Sapropel community data was compared to other communities within similar hypersaline environments using closed-reference OTU picking via QIIME. The closed-reference approach limits our ability to detect novel community sequence diversity by retaining only those sequences that match full-length curated (chimera-free) sequences contained within the Greengenes reference database40, 41. Thus, if a given sequence did not have at least a 97% similarity with any of the curated sequences within the Greengenes database, that sequence, especially if chimeric, was discarded. Any chimeras that are 97% similar to an existing GreenGenes reference OTU will simply be subsumed into that OTU. However, chimeras are typically far more divergent than 3% and is one of the main assumptions of many OTU-picking and chimera removal tools, e.g. UCHIME and UPARSE. Thus, the presence or absence of OTUs are limited to what exists within the GreenGenes reference OTU database. This allows us to compare our data with those of other studies as they will be condensed to a common OTU reference space (Navas-Molina et al., 2013). The previously published data sets of Hollister et al.21 and Bowen et al.20 were downloaded from the GenBank SRA (SRS004880, SRS004879, SRS004878, SRS004877, SRS004876, SRS004875, SRS004874, SRS004873, SRS118669, SRS118662, SRS118663, SRS118664, SRS118665, SRS118666, SRS118667, SRS118668) and used for phylogenetic diversity (i.e. Faith’s phylogenetic diversity) estimations. Sequence data was processed as above by QIIME and usearch.

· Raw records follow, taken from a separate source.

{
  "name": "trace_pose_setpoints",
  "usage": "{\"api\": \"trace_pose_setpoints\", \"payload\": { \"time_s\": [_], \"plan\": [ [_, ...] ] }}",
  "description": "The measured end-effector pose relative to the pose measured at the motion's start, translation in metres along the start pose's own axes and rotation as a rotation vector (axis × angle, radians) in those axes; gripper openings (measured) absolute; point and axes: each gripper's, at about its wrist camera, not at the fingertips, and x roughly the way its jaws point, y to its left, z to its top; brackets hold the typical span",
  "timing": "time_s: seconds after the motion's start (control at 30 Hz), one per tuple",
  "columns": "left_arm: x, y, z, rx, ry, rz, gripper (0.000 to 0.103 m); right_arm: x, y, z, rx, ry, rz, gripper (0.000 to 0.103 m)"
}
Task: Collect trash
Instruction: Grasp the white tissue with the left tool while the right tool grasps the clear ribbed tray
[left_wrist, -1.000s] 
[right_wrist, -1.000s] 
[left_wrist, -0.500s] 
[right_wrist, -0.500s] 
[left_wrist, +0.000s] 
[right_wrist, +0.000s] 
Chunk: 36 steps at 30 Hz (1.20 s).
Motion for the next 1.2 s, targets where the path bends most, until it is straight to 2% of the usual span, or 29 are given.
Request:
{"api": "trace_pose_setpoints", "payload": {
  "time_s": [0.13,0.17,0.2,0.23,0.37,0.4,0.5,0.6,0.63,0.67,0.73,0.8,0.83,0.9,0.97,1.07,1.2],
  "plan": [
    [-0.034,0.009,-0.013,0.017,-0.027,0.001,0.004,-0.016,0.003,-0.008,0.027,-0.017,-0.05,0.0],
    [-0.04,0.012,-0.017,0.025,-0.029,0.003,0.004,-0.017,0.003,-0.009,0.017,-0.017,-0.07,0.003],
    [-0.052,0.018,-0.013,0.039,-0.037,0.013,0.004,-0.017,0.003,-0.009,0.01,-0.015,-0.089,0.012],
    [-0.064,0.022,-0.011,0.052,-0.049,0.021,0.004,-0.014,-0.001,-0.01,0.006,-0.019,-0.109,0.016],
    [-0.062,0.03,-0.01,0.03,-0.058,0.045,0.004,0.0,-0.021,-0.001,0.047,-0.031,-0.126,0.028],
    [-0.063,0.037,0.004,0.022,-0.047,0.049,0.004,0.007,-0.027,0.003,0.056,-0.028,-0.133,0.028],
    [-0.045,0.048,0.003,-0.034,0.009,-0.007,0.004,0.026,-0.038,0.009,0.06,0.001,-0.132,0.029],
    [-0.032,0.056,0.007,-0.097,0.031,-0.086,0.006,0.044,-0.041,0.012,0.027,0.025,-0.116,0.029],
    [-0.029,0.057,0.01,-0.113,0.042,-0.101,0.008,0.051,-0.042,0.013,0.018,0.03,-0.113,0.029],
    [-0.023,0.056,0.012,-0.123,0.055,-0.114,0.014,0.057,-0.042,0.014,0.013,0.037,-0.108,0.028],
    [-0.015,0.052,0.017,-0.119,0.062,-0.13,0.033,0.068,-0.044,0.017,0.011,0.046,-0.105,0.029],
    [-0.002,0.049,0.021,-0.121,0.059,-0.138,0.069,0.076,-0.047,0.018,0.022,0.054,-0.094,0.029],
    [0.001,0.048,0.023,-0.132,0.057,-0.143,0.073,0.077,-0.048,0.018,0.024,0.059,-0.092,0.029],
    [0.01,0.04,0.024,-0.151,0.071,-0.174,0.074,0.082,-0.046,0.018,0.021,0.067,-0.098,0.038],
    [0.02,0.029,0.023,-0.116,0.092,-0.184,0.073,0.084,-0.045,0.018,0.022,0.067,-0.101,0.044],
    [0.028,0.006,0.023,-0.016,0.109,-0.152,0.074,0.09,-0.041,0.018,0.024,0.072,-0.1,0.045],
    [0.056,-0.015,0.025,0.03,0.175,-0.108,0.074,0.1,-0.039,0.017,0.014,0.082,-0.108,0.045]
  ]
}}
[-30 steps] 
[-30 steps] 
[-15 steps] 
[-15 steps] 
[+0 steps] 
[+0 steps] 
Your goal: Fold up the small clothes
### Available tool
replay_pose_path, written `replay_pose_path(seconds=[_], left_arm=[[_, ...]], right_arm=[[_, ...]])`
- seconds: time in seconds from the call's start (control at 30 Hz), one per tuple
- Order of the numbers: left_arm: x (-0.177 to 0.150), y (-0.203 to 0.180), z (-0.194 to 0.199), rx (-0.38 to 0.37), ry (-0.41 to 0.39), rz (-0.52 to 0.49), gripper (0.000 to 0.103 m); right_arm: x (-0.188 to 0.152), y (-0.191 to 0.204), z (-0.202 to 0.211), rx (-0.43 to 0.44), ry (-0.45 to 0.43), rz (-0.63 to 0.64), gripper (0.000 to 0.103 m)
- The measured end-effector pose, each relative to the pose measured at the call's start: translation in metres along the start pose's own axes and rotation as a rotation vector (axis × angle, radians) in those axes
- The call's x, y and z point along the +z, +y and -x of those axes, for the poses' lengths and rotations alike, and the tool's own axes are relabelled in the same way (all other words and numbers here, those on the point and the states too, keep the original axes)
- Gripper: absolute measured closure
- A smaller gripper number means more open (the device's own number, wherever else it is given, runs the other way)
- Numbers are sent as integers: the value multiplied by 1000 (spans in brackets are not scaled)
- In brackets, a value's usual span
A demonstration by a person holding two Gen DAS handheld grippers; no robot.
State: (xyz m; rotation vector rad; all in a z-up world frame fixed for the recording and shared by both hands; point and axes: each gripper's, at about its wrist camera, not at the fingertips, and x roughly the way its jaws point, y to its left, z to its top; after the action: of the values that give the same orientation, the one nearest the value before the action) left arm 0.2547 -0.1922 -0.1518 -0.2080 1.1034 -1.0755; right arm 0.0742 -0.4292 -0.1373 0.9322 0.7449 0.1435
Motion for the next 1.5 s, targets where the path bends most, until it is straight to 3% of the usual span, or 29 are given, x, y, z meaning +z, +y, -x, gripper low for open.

Due to the different nature in which both the Hollister et al.21 and Bowen et al.20 data were sequenced, reads from each of these studies were trimmed to 250 and 54 bp respectively. Then, closed-reference OTU-picking was performed by using SortMeRNA42 at 97% sequence similarity to the 13_8 Greengenes database41 via the script ‘pick_closed_reference_otus.py’ from QIIME. The closed-reference OTU tables were then merged with the QIIME script ‘merge_otu_tables.py’. All down-stream phylogenetic diversity analyses were performed in QIIME by rarefying the data to 1225 reads per sample. We have observed no noticeable differences in our results when trimming all the sequence data to 54 bp (smallest read length of all the data) prior to closed-reference OTU-picking compared to using all the available read data for each study. Taxonomic-to-phenotypic mapping was performed by linking OTUs nomenclature to taxonomic assignments in METAGENassist43. The graphical representation of the phenotipic cladogram was constructed with GraPhlAn software44.

Nucleotide sequence accession numbers

All sequence data are available through the National Center for Biotechnology Information (NCBI) under the accession numbers: SRR2043654 and SRR2043661 (sequences generated by the metabarcoding study) and KR610415-KR610425 (fungal sequences).